= WHAT THIS TASK INVOLVES =
Could you restate word for word each line from the top of the listing below through the line containing "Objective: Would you"? Keep the pictures out.

= INFORMATION SUPPLIED =
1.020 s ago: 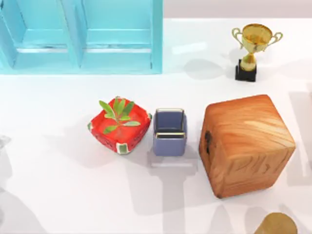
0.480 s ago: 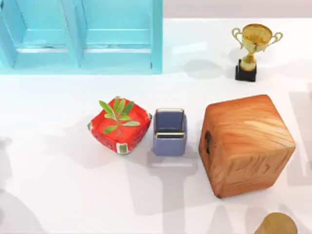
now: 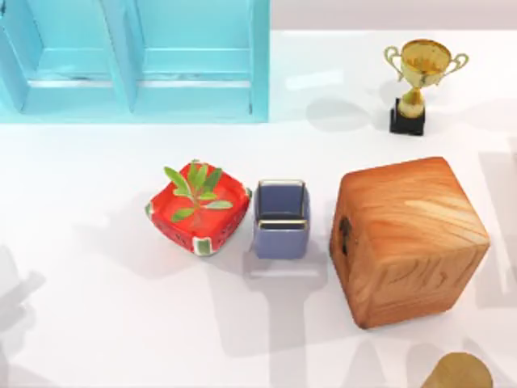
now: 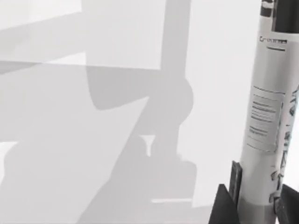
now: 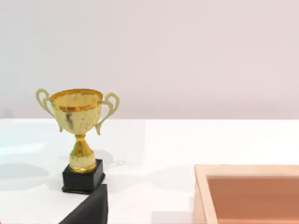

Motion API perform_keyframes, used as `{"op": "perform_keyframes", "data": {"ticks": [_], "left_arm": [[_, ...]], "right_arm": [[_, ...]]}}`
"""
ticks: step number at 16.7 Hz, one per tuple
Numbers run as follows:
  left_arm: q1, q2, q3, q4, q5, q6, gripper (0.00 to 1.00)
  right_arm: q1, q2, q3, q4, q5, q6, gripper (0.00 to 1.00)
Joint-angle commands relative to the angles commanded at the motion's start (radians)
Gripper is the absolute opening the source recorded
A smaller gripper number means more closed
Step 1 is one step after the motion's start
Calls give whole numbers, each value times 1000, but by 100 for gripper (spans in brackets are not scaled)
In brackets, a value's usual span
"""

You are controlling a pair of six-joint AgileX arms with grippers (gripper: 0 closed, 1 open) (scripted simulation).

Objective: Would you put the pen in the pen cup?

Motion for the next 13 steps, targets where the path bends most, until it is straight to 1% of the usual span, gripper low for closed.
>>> {"op": "perform_keyframes", "data": {"ticks": [3,6,10,13], "left_arm": [[85,-88,28,-194,21,53,0],[164,-190,32,-320,38,125,0],[263,-305,36,-391,44,242,0],[295,-356,26,-427,40,296,0]], "right_arm": [[0,0,0,0,0,0,100],[0,0,0,0,0,0,100],[0,0,0,0,0,0,100],[0,0,0,0,0,0,100]]}}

= RESPONSE TO THE EXERCISE =
1.020 s ago: 
0.480 s ago: 
now: 
now: 
now: 

Motion API perform_keyframes, used as `{"op": "perform_keyframes", "data": {"ticks": [_], "left_arm": [[_, ...]], "right_arm": [[_, ...]]}}`
"""
ticks: step number at 16.7 Hz, one per tuple
Numbers run as follows:
  left_arm: q1, q2, q3, q4, q5, q6, gripper (0.00 to 1.00)
  right_arm: q1, q2, q3, q4, q5, q6, gripper (0.00 to 1.00)
Joint-angle commands relative to the angles commanded at the motion's start (radians)
Gripper is the absolute opening the source recorded
A smaller gripper number means more closed
Step 1 is one step after the motion's start
Calls give whole numbers, each value times 1000, but by 100 for gripper (spans in brackets are not scaled)
In brackets, a value's usual span
"""

You are controlling a pair of six-joint AgileX arms with grippers (gripper: 0 closed, 1 open) (scripted simulation).

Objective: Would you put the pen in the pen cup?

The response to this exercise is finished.